Return all lines in the data where the string "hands" can be found.
━━━━━━━━
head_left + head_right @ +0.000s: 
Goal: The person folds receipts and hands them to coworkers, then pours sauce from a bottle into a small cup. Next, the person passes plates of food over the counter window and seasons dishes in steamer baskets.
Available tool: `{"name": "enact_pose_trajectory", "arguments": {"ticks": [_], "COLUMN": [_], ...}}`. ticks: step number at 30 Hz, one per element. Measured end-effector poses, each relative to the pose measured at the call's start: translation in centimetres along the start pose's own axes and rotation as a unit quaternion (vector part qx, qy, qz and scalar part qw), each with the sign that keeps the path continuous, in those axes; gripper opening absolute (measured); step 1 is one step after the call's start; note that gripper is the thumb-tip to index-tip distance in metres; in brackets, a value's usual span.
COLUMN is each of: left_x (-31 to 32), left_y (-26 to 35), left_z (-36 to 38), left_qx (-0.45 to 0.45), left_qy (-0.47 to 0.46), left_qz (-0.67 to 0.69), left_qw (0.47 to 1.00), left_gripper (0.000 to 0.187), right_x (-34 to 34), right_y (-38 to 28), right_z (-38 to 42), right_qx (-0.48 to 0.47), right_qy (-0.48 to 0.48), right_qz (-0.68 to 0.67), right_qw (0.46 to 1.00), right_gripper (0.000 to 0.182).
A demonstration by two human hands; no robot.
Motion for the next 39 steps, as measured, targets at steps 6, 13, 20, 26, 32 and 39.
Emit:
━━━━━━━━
Problem solution:
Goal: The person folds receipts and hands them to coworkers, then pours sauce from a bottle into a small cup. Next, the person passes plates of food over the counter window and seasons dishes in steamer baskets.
A demonstration by two human hands; no robot.

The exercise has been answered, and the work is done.